By identifying your audience and their needs and knowing what their other choices are in the book marketplace, you can decide how you want readers to see your book. Then you must create one that fits the market position you want to occupy. For instance:
• Do you offer a broader or a more in-depth approach to your subject? • Are you easy to read or designed for the subject matter expert? • Is your price point higher or lower than other books of this type? • Who are you versus other authors? What is your level of experience and breadth of experience vis-à-vis other authors? • What does your book offer compared with other books? Do you have exercises, resources, Web interactivity, and the like?
Design the book to fit the needs of your audience and be sure to communicate your positioning with your title and back cover copy and in your sales information. Don't make your customer work hard to discover you've written just the book they are looking for.
There is as much controversy about writing a book in a way that will appeal to the audience as there is about product placements in movies. Should a writer write what he or she has to say and not be concerned with the audience? Most of our brilliant new ideas are controversial and not very popular at first. This is a decision only you, as the writer, can make.

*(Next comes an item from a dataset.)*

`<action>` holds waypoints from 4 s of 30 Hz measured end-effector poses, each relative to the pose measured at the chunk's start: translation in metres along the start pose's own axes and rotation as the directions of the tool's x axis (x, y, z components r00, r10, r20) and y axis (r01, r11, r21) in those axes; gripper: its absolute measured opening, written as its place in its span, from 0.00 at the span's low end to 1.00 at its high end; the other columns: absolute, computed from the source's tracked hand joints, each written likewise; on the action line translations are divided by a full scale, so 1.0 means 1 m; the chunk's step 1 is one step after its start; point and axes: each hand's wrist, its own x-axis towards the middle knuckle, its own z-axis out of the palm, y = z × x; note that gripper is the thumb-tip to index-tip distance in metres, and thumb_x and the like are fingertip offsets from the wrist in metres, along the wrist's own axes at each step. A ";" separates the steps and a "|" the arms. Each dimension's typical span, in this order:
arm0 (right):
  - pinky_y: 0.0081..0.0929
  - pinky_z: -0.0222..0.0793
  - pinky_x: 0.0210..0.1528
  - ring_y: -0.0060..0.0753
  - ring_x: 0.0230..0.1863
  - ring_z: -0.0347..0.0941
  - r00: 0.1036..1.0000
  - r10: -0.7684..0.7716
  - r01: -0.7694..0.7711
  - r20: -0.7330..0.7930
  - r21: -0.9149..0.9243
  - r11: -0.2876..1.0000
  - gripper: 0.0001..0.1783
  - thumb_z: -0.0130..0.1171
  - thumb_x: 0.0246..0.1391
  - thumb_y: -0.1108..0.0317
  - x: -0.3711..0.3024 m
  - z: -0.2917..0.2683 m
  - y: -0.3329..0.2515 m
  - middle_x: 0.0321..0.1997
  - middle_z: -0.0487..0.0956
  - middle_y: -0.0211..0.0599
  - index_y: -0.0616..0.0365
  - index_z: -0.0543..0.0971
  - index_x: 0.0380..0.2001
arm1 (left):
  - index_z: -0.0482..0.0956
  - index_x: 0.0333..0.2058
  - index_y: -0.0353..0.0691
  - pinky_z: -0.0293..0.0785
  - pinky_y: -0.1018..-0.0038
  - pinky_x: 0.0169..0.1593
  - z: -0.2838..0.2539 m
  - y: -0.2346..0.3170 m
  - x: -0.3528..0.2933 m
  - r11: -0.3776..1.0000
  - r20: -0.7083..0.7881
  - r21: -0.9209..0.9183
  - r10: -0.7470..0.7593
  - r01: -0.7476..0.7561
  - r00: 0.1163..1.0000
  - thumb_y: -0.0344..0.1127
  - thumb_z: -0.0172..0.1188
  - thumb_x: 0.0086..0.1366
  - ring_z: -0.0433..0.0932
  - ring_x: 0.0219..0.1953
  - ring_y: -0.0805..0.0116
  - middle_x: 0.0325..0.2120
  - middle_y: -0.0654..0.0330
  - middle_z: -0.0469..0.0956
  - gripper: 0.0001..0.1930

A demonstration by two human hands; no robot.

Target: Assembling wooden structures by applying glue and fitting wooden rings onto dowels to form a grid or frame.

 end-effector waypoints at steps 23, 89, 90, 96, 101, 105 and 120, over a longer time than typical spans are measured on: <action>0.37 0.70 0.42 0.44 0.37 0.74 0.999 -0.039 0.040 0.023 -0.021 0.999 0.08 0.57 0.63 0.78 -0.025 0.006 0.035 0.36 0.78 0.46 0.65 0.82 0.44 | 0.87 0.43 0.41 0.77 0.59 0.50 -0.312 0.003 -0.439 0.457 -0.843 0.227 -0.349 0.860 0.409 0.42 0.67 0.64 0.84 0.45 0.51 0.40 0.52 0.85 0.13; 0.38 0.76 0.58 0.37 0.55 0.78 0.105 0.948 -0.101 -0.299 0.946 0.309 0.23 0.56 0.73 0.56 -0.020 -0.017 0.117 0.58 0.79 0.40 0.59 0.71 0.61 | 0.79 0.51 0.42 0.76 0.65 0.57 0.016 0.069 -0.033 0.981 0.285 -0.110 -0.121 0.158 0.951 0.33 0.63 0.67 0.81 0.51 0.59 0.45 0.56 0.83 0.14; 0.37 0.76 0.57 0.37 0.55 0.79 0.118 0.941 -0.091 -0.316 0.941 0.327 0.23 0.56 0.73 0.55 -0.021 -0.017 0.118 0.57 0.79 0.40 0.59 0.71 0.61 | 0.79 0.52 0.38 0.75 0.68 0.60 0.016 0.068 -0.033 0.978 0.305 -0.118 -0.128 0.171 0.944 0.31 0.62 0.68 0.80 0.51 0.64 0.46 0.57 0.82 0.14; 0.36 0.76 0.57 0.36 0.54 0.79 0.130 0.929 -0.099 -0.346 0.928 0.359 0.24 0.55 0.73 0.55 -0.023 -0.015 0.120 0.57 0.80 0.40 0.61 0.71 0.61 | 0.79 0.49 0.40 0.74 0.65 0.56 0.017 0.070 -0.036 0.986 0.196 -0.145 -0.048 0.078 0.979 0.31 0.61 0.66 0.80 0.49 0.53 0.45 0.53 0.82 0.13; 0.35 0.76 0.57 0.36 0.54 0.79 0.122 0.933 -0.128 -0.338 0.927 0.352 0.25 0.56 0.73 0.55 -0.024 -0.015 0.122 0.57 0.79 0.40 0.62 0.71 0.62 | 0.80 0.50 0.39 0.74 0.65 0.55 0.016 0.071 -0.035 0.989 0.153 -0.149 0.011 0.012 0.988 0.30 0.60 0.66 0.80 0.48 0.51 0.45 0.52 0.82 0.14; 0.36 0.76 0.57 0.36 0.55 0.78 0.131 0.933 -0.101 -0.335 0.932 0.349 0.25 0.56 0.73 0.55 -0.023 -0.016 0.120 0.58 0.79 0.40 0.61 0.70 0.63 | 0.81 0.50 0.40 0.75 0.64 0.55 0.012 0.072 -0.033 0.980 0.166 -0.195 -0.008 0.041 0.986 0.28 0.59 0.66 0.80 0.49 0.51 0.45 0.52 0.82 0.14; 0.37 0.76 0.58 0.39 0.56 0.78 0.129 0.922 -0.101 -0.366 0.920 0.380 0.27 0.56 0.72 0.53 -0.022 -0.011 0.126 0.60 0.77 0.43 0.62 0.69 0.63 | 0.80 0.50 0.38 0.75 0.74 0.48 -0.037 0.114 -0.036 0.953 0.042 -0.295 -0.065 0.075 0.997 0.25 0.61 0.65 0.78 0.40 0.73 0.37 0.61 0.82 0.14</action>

But if large volume sales are your goal, you can't ignore what the audience wants. If you think a particular company, association, or group would be a good candidate for large volume purchases, showcase material that might make them take notice.
A rookie mistake of new authors is to tell people what they should do instead of enticing them in with stories they can relate to and accept. If you are the expert, then you do want to share your knowledge. But berating your readers so they feel bad about their actions isn't the way to high book sales.
About the Author
Gail Richards is founder of http://www.AuthorSmart.com a dynamic website connecting aspiring authors with the classes, audio library, tools, information and resources needed to make smart, informed decisions at each step in the nonfiction book publishing journey. Jan King is the founder of http://www.eWomenPublishingNetwork.com a membership organization devoted to supporting and coaching women who become successfully published nonfiction authors.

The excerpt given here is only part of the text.